◆ What this task involves
Copy out, from the entries below, each line that holds the string "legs".

◆ Data records
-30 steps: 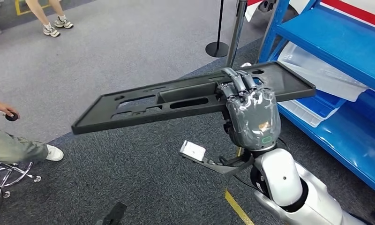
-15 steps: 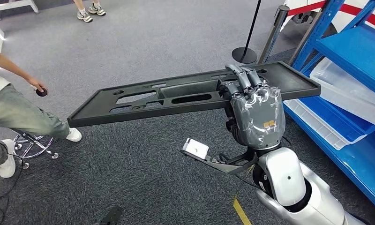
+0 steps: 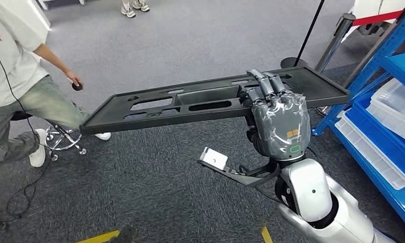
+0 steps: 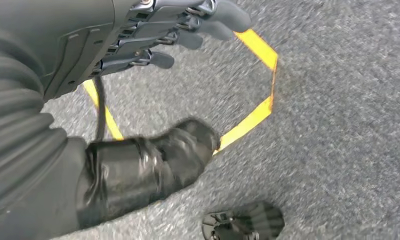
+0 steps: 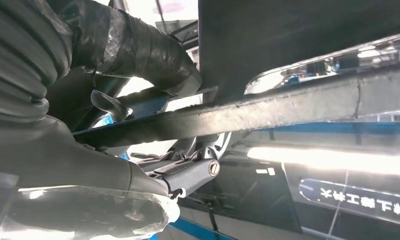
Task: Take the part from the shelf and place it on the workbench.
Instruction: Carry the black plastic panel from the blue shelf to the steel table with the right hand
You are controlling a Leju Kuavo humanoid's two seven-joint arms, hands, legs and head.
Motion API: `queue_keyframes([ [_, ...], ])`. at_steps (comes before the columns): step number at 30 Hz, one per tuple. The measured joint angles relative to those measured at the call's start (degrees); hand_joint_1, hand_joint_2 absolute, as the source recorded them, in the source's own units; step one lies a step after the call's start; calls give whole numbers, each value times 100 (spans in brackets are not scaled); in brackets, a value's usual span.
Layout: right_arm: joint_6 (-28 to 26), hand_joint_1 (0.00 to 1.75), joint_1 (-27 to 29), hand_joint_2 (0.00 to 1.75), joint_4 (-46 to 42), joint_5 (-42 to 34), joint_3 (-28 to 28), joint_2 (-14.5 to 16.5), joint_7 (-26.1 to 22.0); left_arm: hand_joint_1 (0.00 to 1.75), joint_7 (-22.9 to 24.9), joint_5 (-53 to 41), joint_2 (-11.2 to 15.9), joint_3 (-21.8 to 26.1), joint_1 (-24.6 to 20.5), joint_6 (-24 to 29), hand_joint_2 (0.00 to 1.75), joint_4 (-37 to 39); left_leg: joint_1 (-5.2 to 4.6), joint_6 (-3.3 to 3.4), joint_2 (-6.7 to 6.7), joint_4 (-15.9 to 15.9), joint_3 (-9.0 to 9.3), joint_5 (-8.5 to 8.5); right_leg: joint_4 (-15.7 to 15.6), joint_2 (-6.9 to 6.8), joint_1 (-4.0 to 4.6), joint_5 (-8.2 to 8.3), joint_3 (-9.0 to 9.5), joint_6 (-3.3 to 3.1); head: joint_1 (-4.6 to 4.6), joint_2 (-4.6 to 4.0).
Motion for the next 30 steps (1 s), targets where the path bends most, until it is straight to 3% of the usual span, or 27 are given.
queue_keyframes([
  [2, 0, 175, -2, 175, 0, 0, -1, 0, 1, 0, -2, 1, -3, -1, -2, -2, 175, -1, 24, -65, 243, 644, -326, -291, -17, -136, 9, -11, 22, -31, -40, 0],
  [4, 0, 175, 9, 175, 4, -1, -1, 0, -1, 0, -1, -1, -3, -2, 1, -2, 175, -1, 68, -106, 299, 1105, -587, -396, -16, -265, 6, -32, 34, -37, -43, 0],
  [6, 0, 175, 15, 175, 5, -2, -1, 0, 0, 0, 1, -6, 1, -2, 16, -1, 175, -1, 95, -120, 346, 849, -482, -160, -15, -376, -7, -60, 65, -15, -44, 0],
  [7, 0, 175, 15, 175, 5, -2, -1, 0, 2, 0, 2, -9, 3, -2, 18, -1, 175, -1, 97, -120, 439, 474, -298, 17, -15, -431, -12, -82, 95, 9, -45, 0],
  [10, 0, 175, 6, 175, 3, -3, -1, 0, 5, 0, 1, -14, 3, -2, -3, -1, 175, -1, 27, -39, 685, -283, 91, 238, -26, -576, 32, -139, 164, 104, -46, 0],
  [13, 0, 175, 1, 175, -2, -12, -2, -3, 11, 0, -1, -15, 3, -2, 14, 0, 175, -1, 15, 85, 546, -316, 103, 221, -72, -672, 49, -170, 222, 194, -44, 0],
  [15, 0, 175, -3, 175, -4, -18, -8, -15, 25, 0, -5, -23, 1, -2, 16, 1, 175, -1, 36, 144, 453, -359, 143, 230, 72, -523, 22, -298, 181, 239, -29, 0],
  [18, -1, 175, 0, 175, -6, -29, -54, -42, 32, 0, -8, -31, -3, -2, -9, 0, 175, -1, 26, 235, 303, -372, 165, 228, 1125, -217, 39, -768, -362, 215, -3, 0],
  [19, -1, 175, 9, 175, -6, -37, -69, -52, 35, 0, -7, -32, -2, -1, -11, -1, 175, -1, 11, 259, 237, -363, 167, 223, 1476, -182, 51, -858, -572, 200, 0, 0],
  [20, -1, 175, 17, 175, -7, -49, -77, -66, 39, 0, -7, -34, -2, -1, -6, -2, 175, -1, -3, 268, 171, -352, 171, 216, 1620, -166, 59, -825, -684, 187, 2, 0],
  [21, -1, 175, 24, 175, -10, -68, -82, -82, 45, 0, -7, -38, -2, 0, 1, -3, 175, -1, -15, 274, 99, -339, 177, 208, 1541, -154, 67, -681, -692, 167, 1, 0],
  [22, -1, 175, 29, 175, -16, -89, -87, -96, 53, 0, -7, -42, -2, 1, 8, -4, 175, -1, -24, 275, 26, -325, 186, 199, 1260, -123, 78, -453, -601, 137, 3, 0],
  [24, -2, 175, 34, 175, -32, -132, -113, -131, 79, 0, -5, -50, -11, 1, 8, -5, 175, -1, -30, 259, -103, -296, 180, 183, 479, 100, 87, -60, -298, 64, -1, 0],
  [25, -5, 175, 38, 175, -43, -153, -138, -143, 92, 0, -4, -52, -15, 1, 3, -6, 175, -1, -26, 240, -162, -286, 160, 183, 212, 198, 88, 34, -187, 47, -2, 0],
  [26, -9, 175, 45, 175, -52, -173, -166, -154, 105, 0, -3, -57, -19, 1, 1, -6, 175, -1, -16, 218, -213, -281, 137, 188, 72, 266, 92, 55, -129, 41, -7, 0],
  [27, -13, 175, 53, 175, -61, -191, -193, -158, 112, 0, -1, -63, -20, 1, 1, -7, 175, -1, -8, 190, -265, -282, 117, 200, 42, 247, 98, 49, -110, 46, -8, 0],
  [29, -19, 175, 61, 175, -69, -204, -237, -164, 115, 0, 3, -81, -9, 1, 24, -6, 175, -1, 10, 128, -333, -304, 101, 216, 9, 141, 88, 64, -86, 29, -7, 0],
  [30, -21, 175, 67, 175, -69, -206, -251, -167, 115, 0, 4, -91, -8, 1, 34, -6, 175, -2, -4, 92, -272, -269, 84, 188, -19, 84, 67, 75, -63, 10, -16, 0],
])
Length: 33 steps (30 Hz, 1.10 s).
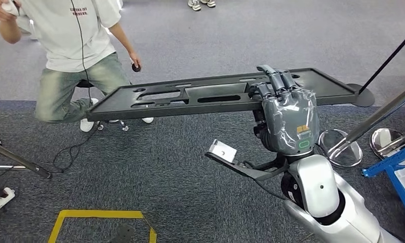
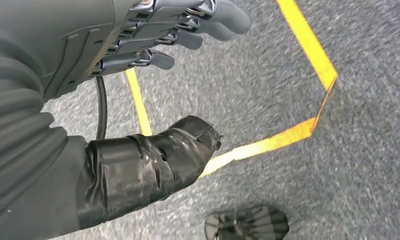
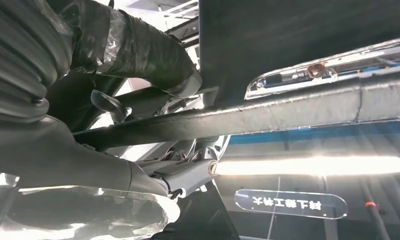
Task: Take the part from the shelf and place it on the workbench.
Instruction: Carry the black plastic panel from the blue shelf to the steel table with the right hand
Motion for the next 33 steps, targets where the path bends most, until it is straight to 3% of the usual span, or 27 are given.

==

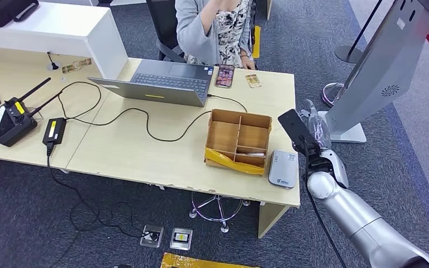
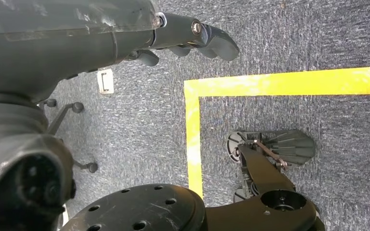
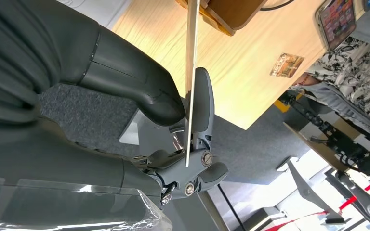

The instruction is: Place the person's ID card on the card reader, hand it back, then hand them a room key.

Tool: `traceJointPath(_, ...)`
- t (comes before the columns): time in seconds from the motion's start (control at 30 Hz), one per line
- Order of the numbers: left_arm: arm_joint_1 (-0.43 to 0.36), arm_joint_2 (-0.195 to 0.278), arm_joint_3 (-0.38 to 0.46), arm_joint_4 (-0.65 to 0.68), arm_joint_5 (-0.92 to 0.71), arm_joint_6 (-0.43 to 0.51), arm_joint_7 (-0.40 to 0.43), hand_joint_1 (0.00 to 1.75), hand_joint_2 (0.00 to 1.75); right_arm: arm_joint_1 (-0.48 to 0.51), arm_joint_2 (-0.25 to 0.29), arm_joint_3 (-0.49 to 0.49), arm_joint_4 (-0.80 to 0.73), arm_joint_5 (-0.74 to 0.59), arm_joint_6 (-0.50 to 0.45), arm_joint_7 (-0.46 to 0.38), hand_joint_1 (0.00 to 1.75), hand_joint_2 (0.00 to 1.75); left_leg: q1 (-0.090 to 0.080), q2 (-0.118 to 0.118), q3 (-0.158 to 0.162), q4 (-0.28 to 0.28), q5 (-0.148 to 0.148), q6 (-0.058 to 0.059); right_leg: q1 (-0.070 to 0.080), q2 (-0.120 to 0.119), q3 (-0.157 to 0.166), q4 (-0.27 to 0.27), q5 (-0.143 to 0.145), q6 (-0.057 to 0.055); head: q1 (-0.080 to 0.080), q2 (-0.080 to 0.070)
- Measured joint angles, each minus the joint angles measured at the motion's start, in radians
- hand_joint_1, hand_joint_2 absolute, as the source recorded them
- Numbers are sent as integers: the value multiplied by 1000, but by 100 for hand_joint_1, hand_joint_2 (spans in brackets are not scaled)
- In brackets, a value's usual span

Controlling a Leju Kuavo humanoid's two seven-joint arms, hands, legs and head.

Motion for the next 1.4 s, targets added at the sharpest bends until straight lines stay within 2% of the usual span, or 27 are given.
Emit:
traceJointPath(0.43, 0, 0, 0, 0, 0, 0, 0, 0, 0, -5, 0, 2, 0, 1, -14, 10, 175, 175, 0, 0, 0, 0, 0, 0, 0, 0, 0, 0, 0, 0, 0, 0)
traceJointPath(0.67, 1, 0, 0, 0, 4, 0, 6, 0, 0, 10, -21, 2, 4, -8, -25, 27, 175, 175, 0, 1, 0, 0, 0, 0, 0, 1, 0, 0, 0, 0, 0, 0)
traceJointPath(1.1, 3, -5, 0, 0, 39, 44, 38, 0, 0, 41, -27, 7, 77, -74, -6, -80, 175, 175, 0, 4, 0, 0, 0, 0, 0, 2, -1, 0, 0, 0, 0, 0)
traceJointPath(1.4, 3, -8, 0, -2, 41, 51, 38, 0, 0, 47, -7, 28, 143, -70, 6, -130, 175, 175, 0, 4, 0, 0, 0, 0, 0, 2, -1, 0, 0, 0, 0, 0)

◆ Answer section
You are controlling a Leju Kuavo humanoid's two seven-joint arms, hands, legs and head.
Controlling a Leju Kuavo humanoid's two seven-joint arms, hands, legs and head.

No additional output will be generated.